WORK TASK - What's needed: every entry, printed exactly, minus the images.

=== SUPPLIED RECORDS ===

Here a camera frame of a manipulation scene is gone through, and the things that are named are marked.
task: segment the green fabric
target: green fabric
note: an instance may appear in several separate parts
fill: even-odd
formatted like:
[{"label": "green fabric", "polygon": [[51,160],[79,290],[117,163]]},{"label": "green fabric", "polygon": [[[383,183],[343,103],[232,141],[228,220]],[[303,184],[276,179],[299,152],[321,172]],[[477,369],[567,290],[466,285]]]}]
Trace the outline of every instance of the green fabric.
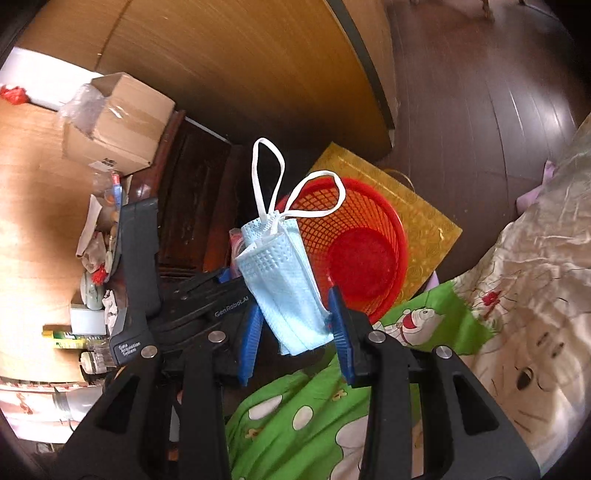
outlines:
[{"label": "green fabric", "polygon": [[[425,308],[435,310],[440,323],[416,348],[429,351],[444,343],[458,354],[470,355],[493,336],[454,293],[451,282],[393,308],[381,323],[394,325],[405,310]],[[417,422],[418,388],[413,387],[413,420]],[[331,474],[344,478],[336,474],[335,466],[344,461],[346,451],[352,455],[348,457],[351,468],[356,468],[362,443],[361,447],[343,447],[336,437],[343,427],[368,414],[369,394],[369,388],[353,389],[346,384],[336,357],[320,371],[299,371],[266,385],[240,405],[226,426],[232,478],[326,480]]]}]

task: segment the red basket
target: red basket
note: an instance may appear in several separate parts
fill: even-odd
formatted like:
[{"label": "red basket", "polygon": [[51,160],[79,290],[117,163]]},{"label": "red basket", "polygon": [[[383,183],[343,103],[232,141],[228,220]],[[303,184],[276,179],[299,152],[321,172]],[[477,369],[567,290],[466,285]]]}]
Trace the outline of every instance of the red basket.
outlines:
[{"label": "red basket", "polygon": [[[400,293],[408,266],[407,240],[392,206],[373,188],[341,179],[343,205],[329,216],[298,218],[301,237],[323,302],[337,285],[347,306],[377,322]],[[291,210],[327,210],[339,198],[334,180],[308,182]],[[283,211],[287,196],[277,209]]]}]

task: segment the basket rim
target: basket rim
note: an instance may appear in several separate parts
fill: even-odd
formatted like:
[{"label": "basket rim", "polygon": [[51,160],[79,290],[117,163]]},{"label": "basket rim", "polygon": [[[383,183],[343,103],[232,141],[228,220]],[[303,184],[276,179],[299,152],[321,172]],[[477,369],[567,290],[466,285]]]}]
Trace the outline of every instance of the basket rim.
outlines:
[{"label": "basket rim", "polygon": [[[402,285],[404,284],[408,270],[408,240],[406,232],[404,231],[404,227],[402,226],[402,222],[400,221],[400,217],[398,216],[398,212],[396,212],[394,207],[390,205],[390,203],[379,192],[360,180],[341,177],[341,181],[345,186],[345,190],[354,190],[356,192],[362,193],[377,203],[386,214],[386,217],[388,217],[388,220],[390,220],[390,223],[394,227],[394,232],[396,234],[396,243],[398,244],[397,270],[394,275],[394,282],[392,282],[392,287],[390,288],[388,295],[384,297],[382,303],[378,305],[378,307],[376,307],[376,309],[369,315],[370,323],[374,324],[388,312],[402,290]],[[298,199],[309,195],[316,190],[334,187],[335,182],[332,178],[319,177],[318,179],[314,179],[306,183],[298,195]],[[288,197],[289,194],[285,195],[281,199],[281,201],[277,204],[276,210],[282,211],[285,208]]]}]

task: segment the red plastic bag
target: red plastic bag
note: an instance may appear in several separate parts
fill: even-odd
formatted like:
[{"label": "red plastic bag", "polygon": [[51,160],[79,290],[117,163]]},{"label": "red plastic bag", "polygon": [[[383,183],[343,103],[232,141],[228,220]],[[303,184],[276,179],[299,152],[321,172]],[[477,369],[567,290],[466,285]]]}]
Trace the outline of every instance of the red plastic bag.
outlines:
[{"label": "red plastic bag", "polygon": [[27,96],[25,89],[22,87],[8,89],[5,85],[2,85],[0,87],[0,97],[8,100],[13,105],[29,102],[29,97]]}]

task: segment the mask strap
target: mask strap
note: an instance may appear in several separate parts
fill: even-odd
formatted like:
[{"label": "mask strap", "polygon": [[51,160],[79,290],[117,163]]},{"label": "mask strap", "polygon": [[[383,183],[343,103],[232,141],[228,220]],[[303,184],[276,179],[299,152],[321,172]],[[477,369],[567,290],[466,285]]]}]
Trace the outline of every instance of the mask strap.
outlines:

===

TASK OUTPUT -
Here a camera frame of a manipulation scene is gone through, and the things that are named are marked.
task: segment the green fabric
target: green fabric
note: an instance may appear in several separate parts
fill: even-odd
formatted like:
[{"label": "green fabric", "polygon": [[51,160],[79,290],[117,163]]},{"label": "green fabric", "polygon": [[[383,183],[343,103],[232,141],[228,220]],[[303,184],[276,179],[299,152],[321,172]],[[477,369],[567,290],[466,285]]]}]
Trace the outline of every instance of the green fabric.
outlines:
[{"label": "green fabric", "polygon": [[[425,308],[435,310],[440,323],[416,348],[429,351],[444,343],[458,354],[470,355],[493,336],[454,293],[451,282],[393,308],[381,323],[394,325],[405,310]],[[417,422],[418,388],[413,387],[413,420]],[[331,474],[344,478],[336,474],[335,466],[344,461],[346,451],[352,455],[348,457],[351,468],[356,468],[362,443],[361,447],[343,447],[336,437],[343,427],[368,414],[369,394],[369,388],[353,389],[346,384],[336,357],[320,371],[299,371],[266,385],[240,405],[226,426],[232,478],[326,480]]]}]

task: segment the red basket
target: red basket
note: an instance may appear in several separate parts
fill: even-odd
formatted like:
[{"label": "red basket", "polygon": [[51,160],[79,290],[117,163]]},{"label": "red basket", "polygon": [[[383,183],[343,103],[232,141],[228,220]],[[303,184],[276,179],[299,152],[321,172]],[[477,369],[567,290],[466,285]]]}]
Trace the outline of every instance of the red basket.
outlines:
[{"label": "red basket", "polygon": [[[400,293],[408,266],[407,240],[392,206],[373,188],[341,179],[343,205],[329,216],[298,218],[301,237],[323,302],[337,285],[347,306],[377,322]],[[291,210],[327,210],[339,198],[334,180],[308,182]],[[283,211],[287,196],[277,209]]]}]

task: segment the basket rim
target: basket rim
note: an instance may appear in several separate parts
fill: even-odd
formatted like:
[{"label": "basket rim", "polygon": [[51,160],[79,290],[117,163]]},{"label": "basket rim", "polygon": [[[383,183],[343,103],[232,141],[228,220]],[[303,184],[276,179],[299,152],[321,172]],[[477,369],[567,290],[466,285]]]}]
Trace the outline of every instance of the basket rim.
outlines:
[{"label": "basket rim", "polygon": [[[402,285],[404,284],[408,270],[408,240],[406,232],[404,231],[404,227],[402,226],[402,222],[400,221],[400,217],[398,216],[398,212],[396,212],[394,207],[390,205],[390,203],[379,192],[360,180],[341,177],[341,181],[345,186],[345,190],[354,190],[356,192],[362,193],[377,203],[386,214],[386,217],[388,217],[388,220],[390,220],[390,223],[394,227],[394,232],[396,234],[396,243],[398,244],[397,270],[394,275],[394,282],[392,282],[392,287],[390,288],[388,295],[384,297],[382,303],[378,305],[378,307],[376,307],[376,309],[369,315],[370,323],[374,324],[388,312],[402,290]],[[298,199],[309,195],[316,190],[334,187],[335,182],[332,178],[319,177],[318,179],[314,179],[306,183],[298,195]],[[288,197],[289,194],[285,195],[281,199],[281,201],[277,204],[276,210],[282,211],[285,208]]]}]

task: segment the red plastic bag
target: red plastic bag
note: an instance may appear in several separate parts
fill: even-odd
formatted like:
[{"label": "red plastic bag", "polygon": [[51,160],[79,290],[117,163]]},{"label": "red plastic bag", "polygon": [[[383,183],[343,103],[232,141],[228,220]],[[303,184],[276,179],[299,152],[321,172]],[[477,369],[567,290],[466,285]]]}]
Trace the outline of every instance of the red plastic bag.
outlines:
[{"label": "red plastic bag", "polygon": [[27,96],[25,89],[22,87],[8,89],[5,85],[2,85],[0,87],[0,97],[8,100],[13,105],[29,102],[29,97]]}]

task: segment the mask strap
target: mask strap
note: an instance may appear in several separate parts
fill: even-odd
formatted like:
[{"label": "mask strap", "polygon": [[51,160],[79,290],[117,163]]},{"label": "mask strap", "polygon": [[[383,183],[343,103],[232,141],[228,220]],[[303,184],[276,179],[299,152],[321,172]],[[477,369],[567,290],[466,285]]]}]
Trace the outline of every instance of the mask strap.
outlines:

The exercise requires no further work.